The correlation is consistent with researchers' theory that these symptoms may be part of an evolutionary adaptation that helps pregnant mothers' bodies minimize exposure to harmful substances, though the study's authors caution that the evidence is not definitive and more research is needed.
They emphasized that the study allowed the team to look at both human biological and behavioral responses during pregnancy.
"In many mammals, the fetal compartment has barriers separating it from the mother's blood supply, where her immune cells are. But in humans, we have a unique setup — fetal cells are bathed in maternal blood. Humans have the most invasive of all placentas, burrowing deep into maternal tissue. So humans need unique strategies to prevent the mother's immune system from attacking the fetus," said Fox.

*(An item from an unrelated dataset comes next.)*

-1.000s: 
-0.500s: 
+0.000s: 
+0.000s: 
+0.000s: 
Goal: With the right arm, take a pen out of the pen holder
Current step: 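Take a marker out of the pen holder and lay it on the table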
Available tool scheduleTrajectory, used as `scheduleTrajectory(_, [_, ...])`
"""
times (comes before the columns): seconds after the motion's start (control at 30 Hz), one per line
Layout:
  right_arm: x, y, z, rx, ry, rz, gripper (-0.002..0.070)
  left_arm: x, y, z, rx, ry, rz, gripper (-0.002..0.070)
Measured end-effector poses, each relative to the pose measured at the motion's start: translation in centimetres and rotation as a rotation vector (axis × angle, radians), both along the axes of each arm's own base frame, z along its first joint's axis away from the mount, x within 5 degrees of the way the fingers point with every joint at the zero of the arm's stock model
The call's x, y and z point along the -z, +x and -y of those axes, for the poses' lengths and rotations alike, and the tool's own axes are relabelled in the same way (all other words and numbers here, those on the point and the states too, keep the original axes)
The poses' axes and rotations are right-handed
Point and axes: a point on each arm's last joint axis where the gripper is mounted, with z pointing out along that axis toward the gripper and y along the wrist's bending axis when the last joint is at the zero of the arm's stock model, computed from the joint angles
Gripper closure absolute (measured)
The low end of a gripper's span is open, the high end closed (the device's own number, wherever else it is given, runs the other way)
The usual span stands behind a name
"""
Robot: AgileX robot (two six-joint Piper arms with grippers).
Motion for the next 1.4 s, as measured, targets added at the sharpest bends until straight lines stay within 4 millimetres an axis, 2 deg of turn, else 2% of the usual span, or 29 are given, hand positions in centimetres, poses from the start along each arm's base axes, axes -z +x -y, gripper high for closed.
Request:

These immunological changes may induce nausea, which in turn encourages food avoidance that might act as an additional layer of protection, according to the researchers
"Nowadays, you will see labels on packages of ground beef or soft cheese that warn pregnant women to be cautious about these products because of the risks of foodborne illness during pregnancy. Aversions to certain odors and foods, and nausea and even vomiting, appear to be evolution's way of achieving that same objective," said Fessler.
Practical implications
The researchers, including first author Dayoon Kwon, who just completed her Ph.D. in epidemiology at UCLA (and is now a postdoctoral fellow at Stanford), said that the study could help bolster recognition that nausea and vomiting are normal symptoms with biological underpinnings associated with healthy pregnancies. The study's results could help in paving the way for common-sense workplace accommodations, such as more efficient deployment of health care benefits and other helpful resources to reduce stigma, excessive absences and lost productivity.
They also encourage other researchers to continue to look into the questions raised by the study, to not only explore the evolutionary questions, but to work toward providing clinicians with non- or low-invasive measures of prognoses.
Funding for this study was provided by the National Institute of Health.